# [EXERCISE PROMPT]
From the data below, copy exactly the lines that lie between the one holding "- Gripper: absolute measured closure" and the one holding "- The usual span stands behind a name", including both, and nothing more.

# [GIVEN ENTRIES]
▼▼▼

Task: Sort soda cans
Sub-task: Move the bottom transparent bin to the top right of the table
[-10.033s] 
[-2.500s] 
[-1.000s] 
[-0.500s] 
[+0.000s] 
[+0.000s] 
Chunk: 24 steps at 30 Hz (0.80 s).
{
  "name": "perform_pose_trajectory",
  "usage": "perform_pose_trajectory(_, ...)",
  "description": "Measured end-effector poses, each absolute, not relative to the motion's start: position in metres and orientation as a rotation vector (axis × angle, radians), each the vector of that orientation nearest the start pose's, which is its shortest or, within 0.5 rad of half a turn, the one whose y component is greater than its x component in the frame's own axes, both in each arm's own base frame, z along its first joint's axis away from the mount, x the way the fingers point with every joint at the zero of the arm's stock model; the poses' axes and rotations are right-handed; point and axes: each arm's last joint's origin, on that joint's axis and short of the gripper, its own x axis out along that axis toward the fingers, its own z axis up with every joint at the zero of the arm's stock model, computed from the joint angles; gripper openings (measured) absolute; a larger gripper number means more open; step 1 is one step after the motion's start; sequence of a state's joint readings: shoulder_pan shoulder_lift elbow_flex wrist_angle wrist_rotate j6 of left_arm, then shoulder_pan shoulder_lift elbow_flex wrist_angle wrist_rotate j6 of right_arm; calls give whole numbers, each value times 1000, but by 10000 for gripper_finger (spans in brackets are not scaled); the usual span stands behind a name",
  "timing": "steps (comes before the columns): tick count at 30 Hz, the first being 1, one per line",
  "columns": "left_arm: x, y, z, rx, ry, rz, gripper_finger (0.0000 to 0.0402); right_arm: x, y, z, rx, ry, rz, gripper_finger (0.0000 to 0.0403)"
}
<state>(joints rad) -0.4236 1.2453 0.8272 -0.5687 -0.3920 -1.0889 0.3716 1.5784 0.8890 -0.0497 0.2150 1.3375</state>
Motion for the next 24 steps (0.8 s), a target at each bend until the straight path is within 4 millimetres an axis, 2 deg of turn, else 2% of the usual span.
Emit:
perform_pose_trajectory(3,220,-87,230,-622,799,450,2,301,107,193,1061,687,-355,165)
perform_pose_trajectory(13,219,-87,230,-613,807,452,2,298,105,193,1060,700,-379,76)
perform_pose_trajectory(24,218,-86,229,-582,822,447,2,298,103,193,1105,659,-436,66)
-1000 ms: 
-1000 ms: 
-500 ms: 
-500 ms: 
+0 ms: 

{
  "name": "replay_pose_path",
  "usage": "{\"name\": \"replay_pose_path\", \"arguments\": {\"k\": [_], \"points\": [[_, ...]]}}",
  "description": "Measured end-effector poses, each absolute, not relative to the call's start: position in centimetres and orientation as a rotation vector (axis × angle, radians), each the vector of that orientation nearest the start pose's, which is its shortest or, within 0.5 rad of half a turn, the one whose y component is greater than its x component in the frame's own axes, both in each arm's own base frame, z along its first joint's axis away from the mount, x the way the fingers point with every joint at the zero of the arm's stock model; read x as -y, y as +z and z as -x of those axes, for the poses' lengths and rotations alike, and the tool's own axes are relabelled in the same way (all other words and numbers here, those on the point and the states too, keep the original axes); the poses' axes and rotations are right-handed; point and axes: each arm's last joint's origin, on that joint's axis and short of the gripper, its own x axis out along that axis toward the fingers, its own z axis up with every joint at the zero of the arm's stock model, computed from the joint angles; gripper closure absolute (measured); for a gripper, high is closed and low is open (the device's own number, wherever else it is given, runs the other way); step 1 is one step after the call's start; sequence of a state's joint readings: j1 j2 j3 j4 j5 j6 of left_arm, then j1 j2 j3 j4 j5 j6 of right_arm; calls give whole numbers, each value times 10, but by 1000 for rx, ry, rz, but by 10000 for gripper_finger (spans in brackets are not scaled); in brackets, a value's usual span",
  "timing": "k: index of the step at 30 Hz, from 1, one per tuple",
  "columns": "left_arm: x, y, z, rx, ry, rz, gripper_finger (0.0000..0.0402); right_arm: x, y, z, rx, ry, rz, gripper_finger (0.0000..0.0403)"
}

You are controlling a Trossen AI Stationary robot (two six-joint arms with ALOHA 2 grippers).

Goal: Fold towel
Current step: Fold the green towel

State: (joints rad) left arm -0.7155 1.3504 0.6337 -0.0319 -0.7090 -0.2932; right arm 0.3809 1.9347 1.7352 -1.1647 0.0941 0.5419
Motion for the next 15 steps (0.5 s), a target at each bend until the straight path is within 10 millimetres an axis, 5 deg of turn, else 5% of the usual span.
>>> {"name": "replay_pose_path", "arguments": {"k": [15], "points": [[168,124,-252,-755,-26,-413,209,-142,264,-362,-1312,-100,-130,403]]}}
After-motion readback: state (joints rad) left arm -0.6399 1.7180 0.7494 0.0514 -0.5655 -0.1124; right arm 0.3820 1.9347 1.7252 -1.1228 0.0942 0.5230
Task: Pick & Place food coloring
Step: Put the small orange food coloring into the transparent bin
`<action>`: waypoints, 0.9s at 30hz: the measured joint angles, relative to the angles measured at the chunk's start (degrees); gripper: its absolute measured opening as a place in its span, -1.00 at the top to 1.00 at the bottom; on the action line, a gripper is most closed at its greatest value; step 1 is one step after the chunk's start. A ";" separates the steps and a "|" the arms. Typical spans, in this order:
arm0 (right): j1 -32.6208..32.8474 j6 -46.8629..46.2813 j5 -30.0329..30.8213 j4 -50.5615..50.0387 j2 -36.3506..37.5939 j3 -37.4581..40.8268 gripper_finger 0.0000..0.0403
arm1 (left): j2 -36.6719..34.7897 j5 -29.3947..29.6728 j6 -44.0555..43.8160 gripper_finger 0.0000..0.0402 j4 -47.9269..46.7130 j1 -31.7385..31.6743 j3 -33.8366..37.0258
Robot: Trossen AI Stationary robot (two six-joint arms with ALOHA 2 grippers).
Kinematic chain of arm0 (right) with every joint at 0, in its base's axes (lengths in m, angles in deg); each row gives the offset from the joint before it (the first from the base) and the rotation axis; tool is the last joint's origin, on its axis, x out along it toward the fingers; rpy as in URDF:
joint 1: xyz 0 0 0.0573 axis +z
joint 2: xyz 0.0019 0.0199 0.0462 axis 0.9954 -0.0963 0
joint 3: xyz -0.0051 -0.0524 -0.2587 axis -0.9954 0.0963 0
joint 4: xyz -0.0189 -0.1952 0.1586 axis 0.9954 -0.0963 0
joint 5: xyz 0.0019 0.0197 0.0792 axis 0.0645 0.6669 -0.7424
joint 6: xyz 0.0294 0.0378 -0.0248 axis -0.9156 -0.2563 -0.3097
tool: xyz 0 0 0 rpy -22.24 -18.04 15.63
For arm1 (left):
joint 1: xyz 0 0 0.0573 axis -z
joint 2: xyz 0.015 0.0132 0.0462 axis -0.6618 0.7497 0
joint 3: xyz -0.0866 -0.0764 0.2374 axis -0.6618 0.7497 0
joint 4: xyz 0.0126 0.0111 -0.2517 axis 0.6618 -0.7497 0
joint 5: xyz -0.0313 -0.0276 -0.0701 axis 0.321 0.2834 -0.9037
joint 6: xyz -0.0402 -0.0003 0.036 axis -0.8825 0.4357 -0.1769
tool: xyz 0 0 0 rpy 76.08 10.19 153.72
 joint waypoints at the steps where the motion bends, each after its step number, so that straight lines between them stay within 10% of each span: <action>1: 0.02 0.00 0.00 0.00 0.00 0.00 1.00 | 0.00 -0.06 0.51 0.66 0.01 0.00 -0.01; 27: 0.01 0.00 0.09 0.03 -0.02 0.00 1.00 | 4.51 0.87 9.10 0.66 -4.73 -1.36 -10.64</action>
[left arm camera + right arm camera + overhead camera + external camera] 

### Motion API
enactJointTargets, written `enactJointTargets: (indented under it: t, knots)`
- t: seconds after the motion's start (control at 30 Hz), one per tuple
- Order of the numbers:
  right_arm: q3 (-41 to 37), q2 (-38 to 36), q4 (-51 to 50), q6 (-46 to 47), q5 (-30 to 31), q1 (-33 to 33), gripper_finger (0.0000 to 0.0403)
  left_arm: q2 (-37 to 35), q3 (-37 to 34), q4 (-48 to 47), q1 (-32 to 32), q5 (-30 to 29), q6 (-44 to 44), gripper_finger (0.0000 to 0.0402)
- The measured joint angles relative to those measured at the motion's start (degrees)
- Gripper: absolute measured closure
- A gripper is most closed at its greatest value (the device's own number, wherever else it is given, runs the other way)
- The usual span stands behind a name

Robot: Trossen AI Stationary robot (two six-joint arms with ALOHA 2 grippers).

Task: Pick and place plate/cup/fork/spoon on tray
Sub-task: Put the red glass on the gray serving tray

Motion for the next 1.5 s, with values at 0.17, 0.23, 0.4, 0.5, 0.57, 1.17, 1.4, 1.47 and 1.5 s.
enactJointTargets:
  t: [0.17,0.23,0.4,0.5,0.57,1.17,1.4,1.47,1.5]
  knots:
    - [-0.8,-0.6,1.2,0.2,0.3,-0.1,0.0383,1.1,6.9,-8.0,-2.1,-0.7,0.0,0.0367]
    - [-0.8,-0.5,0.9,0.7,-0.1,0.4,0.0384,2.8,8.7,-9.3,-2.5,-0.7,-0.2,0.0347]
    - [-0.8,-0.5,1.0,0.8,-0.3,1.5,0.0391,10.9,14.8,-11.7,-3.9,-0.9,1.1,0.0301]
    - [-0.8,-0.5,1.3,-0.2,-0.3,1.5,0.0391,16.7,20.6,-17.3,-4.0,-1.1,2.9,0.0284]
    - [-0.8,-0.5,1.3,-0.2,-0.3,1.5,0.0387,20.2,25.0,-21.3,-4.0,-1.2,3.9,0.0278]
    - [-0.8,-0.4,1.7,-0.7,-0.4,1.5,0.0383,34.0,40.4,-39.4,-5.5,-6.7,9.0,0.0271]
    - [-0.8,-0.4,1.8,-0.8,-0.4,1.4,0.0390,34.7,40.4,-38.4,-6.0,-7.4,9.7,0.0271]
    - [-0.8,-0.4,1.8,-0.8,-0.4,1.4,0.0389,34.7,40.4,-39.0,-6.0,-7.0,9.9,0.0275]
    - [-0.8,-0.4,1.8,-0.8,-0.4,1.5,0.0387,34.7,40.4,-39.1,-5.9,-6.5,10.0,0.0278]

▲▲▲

# [WRITTEN SOLUTION]
- Gripper: absolute measured closure
- A gripper is most closed at its greatest value (the device's own number, wherever else it is given, runs the other way)
- The usual span stands behind a name

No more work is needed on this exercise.